L'Explication Prémisse
Cet article dit que lorsqu'on donne ou lègue un bien en imposant une clause d'inaliénabilité (interdiction de vendre ou de transmettre), cette clause n'est valable que si elle est temporaire et si elle répond à un intérêt sérieux et légitime. Si cet intérêt disparaît ou si un intérêt plus important s'impose, le bénéficiaire (donataire ou légataire) peut demander au juge l'autorisation de disposer du bien malgré la clause. Enfin, ces règles ne portent pas atteinte aux libéralités faites à des personnes morales (ex. associations, fondations) ni à celles faites à des personnes physiques chargées de constituer une personne morale.
Exemple concret : votre grand‑mère vous lègue sa maison en précisant « non cessible pendant 15 ans » pour éviter la spéculation et préserver l’usage familial. Cette clause est temporaire (15 ans) et vise un intérêt légitime (préserver l’affectation familiale), donc elle est valable. Si, au bout de 7 ans, vous êtes dans une situation financière grave et que vendre la maison devient nécessaire pour sauvegarder votre famille, vous pouvez demander au juge l’autorisation de la vendre si le juge estime que votre intérêt (plus important) l’exige.

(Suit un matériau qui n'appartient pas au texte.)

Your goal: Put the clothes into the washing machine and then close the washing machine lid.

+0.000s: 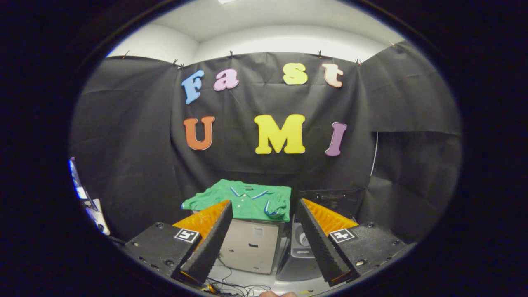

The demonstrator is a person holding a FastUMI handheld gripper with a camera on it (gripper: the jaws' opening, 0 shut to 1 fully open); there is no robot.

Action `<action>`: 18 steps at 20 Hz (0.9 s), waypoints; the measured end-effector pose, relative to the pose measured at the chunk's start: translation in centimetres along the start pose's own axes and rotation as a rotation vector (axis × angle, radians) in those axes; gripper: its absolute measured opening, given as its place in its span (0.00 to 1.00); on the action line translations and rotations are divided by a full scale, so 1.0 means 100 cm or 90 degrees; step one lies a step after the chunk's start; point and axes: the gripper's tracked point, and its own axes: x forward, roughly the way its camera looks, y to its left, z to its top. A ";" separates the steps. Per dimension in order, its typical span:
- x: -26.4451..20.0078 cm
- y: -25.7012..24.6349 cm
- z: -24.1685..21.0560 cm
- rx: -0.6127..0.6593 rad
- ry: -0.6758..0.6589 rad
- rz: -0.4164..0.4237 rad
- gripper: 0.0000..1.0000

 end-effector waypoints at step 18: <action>0.246 0.075 -0.005 -0.021 0.325 0.045 1.00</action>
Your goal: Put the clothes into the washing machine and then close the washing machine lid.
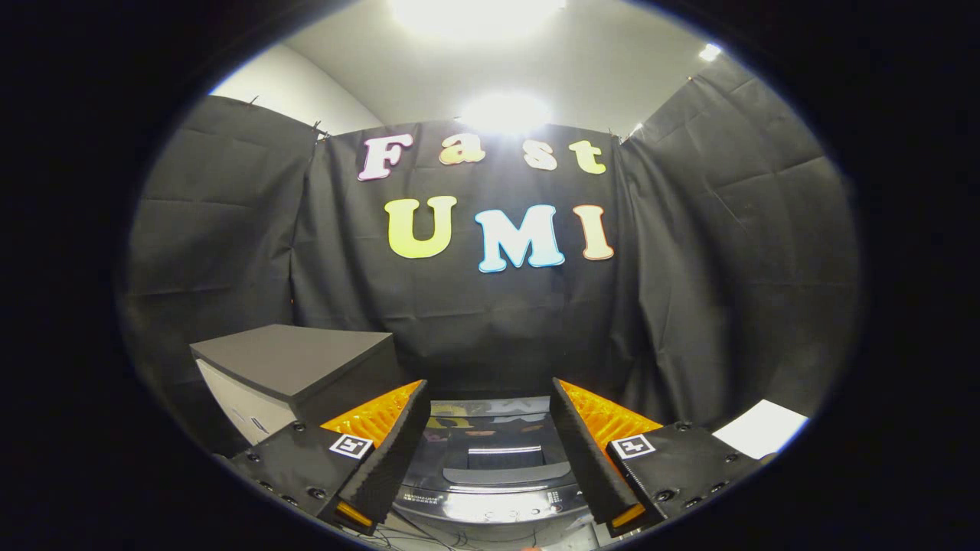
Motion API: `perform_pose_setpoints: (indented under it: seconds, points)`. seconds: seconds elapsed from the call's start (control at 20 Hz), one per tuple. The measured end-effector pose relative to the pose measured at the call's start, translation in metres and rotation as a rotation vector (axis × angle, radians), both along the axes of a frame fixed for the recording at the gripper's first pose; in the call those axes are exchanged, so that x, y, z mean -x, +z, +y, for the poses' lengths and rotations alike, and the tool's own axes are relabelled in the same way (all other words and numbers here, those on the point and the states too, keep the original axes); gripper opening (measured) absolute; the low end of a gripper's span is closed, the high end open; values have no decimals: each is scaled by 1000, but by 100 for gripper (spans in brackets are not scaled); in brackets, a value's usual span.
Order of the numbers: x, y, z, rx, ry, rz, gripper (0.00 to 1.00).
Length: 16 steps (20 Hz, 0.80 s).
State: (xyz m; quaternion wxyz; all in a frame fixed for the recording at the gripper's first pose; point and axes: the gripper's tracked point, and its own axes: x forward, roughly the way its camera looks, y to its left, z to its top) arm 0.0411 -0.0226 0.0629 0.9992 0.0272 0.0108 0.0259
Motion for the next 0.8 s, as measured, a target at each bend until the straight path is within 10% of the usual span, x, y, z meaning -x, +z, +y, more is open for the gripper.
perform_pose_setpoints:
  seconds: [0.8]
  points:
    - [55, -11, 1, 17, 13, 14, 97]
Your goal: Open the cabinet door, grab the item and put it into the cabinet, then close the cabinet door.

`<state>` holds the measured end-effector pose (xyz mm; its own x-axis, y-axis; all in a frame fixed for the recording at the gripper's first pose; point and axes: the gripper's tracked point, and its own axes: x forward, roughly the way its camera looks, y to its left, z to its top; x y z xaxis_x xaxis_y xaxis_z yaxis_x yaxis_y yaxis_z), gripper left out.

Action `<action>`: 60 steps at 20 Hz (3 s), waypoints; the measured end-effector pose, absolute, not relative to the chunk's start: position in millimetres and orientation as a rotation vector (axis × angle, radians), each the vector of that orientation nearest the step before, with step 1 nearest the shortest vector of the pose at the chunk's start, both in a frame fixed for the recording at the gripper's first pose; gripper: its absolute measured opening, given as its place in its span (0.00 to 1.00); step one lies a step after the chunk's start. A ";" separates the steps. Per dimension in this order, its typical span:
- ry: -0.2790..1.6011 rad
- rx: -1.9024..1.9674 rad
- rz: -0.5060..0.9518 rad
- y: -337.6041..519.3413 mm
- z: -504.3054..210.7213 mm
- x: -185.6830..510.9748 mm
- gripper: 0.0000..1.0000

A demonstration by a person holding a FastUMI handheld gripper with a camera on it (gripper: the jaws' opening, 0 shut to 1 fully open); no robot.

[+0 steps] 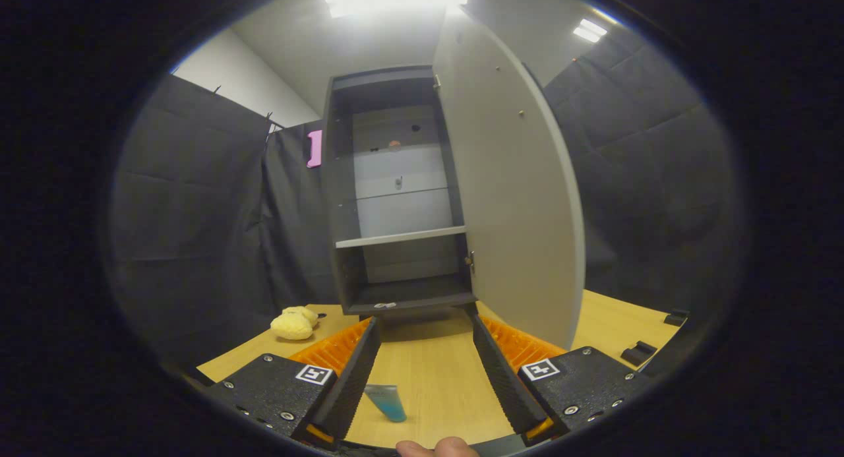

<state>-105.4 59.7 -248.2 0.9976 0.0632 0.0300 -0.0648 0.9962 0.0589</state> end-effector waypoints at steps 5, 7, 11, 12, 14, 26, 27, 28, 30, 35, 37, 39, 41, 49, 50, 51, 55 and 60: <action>0.124 0.000 0.038 101.1 -351.3 -81.7 0.88; 0.177 0.015 0.020 105.8 -378.8 -75.3 0.88; 0.238 -0.003 -0.007 106.1 -407.6 -62.1 0.88; 0.264 -0.028 -0.013 107.4 -420.3 -57.0 0.88; 0.301 -0.090 -0.005 108.5 -433.6 -54.0 0.79; 0.285 -0.050 0.003 100.6 -394.9 -43.2 0.49; 0.277 -0.045 0.001 99.1 -383.8 -40.3 0.49; 0.272 -0.039 -0.001 98.3 -374.0 -36.5 0.49; 0.269 -0.025 0.001 98.8 -353.8 -28.5 0.49; 0.204 -0.075 0.000 101.8 -290.8 1.2 0.49; 0.196 -0.086 0.000 104.7 -273.0 10.1 0.49; 0.181 -0.098 -0.003 107.4 -249.3 21.3 0.49; 0.149 -0.132 0.000 108.0 -218.2 35.5 0.49; 0.083 -0.146 0.032 116.4 -113.9 116.0 0.49; 0.077 -0.133 0.034 117.5 -99.8 129.0 0.49; 0.074 -0.122 0.036 118.5 -87.6 144.8 0.49; 0.096 -0.089 0.033 124.2 -52.9 201.8 0.49; 0.051 -0.150 0.052 135.8 -21.7 273.7 0.49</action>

- Clause d’inaliénabilité = interdiction de vendre/transmettre un bien donné ou légué.
- Validité conditionnée : la clause doit être temporaire et justifiée par un intérêt sérieux et légitime.
- Intervention judiciaire possible : le donataire/légataire peut demander au juge la levée ou l’autorisation de déroger à la clause si l’intérêt initial a disparu ou si un intérêt supérieur l’exige.
- But protecteur de l’usage raisonnable : l’article interdit les clauses perpétuelles ou non justifiées qui enferment indéfiniment un bien.
- Exceptions/limites : ces règles n’empêchent pas certaines libéralités faites à des personnes morales ou à des personnes chargées de créer une personne morale, qui obéissent à des régimes particuliers.